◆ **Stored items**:
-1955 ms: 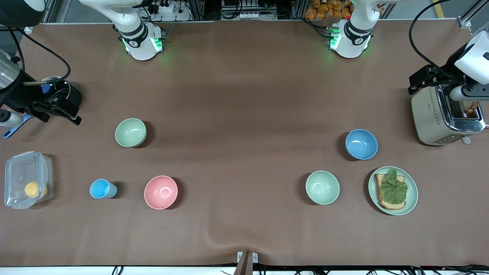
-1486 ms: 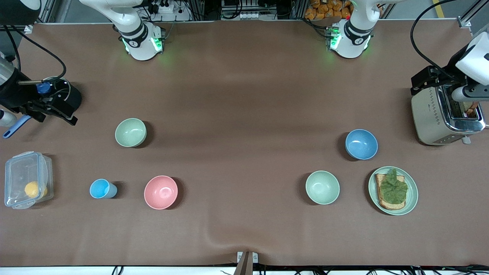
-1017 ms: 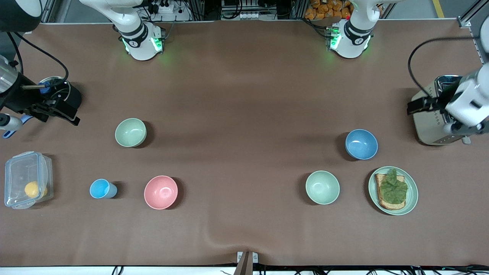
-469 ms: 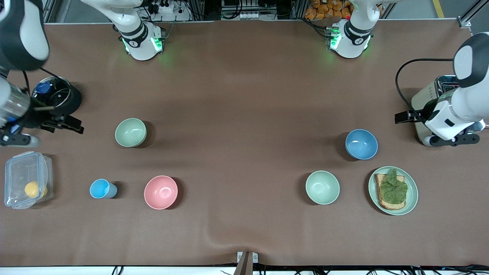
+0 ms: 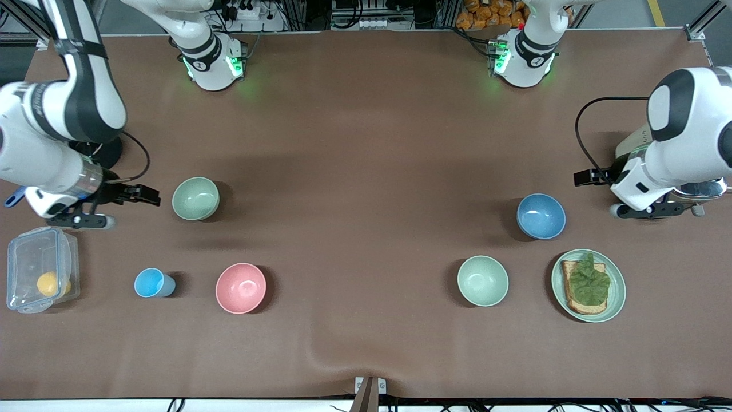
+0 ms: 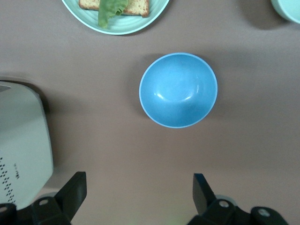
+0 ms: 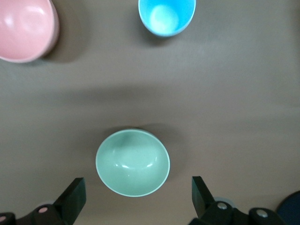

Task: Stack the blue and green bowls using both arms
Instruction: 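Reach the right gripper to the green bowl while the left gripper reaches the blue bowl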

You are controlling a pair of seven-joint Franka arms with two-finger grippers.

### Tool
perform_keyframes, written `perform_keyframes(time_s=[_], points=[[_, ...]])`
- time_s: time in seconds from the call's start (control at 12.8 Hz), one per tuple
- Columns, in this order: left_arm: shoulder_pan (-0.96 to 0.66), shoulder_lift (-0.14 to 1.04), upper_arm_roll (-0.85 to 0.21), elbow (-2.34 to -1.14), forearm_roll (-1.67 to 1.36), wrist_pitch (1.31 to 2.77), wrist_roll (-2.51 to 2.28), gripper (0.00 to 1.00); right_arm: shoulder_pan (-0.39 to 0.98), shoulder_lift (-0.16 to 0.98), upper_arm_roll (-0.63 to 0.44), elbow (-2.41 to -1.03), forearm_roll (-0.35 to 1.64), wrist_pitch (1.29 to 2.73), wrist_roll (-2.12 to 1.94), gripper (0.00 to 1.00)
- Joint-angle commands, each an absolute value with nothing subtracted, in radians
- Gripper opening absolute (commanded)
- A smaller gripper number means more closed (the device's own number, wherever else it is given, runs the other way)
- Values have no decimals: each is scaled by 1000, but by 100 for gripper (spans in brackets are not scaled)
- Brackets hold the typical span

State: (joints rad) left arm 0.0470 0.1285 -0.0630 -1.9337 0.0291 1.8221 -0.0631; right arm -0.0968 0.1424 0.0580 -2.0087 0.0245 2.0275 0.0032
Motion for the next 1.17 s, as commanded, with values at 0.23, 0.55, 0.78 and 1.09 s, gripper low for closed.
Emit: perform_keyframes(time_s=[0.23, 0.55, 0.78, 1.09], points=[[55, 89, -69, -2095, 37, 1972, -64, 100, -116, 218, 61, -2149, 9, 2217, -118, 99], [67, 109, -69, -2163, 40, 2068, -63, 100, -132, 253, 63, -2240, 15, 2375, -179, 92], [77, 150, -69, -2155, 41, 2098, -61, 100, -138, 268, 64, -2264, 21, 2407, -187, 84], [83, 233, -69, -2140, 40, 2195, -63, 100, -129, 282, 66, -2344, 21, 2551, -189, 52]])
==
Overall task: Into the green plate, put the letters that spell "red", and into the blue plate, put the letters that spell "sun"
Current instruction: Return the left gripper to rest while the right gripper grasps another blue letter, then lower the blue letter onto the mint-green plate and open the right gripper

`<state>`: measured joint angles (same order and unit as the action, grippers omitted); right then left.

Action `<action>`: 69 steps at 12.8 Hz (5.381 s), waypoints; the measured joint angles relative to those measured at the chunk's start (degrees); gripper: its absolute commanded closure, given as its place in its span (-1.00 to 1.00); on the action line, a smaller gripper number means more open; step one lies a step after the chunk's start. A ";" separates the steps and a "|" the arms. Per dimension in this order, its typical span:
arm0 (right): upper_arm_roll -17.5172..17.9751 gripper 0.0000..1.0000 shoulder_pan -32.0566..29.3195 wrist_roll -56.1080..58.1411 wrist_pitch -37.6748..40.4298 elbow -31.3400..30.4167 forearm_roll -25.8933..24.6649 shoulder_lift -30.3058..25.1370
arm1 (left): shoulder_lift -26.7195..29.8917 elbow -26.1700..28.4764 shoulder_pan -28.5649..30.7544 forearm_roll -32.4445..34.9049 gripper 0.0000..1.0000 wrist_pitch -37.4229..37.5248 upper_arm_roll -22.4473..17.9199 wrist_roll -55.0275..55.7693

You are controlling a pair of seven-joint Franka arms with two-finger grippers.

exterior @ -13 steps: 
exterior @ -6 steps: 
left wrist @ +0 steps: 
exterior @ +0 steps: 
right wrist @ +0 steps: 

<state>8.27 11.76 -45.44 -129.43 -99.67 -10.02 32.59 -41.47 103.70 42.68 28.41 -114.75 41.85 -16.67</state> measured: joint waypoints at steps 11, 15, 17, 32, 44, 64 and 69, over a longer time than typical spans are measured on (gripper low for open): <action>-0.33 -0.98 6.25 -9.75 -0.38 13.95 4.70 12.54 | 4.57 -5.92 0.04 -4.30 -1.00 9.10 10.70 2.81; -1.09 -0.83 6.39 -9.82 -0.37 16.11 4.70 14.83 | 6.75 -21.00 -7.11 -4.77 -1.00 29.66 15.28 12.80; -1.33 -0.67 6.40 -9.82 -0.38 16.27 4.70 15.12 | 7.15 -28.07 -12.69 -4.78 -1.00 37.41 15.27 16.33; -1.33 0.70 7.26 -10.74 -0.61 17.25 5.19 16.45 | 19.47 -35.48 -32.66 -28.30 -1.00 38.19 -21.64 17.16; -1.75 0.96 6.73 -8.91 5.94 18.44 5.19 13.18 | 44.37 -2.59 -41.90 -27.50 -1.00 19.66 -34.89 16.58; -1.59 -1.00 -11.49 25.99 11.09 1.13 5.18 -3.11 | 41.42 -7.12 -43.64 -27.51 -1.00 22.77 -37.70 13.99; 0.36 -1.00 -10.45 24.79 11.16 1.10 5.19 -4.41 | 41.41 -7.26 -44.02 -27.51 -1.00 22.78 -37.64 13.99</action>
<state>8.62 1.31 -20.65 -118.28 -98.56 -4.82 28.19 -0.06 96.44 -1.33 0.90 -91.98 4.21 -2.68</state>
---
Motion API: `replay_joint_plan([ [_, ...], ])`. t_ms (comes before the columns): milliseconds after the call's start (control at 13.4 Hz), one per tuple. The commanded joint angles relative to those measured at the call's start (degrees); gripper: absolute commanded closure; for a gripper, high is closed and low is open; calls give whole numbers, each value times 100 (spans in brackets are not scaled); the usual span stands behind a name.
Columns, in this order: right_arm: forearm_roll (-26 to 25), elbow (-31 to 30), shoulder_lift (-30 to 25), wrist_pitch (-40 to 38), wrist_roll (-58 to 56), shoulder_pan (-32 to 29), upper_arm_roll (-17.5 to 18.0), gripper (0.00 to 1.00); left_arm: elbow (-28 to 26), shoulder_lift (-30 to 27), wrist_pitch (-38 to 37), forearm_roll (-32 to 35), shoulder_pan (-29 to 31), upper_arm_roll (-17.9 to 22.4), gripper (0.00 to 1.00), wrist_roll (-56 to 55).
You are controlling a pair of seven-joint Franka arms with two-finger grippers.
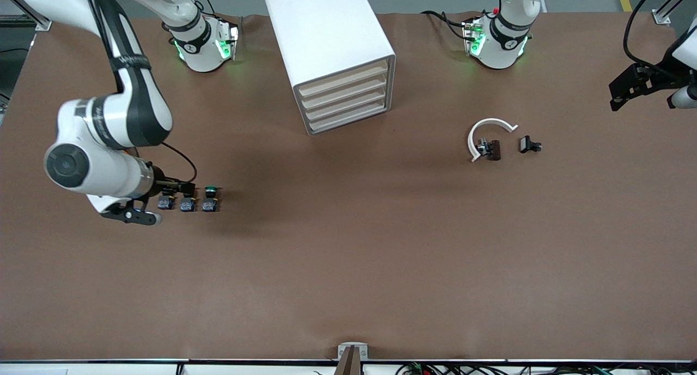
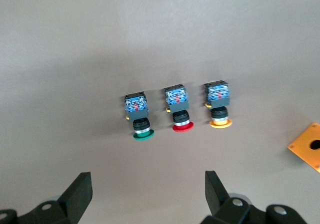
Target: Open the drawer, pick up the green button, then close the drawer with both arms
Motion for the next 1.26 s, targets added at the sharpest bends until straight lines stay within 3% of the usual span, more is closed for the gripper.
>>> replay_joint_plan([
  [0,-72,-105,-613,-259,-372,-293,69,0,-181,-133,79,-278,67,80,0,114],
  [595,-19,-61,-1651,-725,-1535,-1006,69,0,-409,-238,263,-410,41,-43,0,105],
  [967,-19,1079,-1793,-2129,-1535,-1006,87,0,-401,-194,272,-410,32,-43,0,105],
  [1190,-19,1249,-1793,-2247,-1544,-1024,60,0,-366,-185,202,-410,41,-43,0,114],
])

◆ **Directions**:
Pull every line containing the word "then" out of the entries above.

◆ **Response to the exercise**:
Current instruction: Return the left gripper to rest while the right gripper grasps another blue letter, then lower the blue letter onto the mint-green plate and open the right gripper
`<state>`: measured joint angles (same order and unit as the action, grippers omitted); right then left.
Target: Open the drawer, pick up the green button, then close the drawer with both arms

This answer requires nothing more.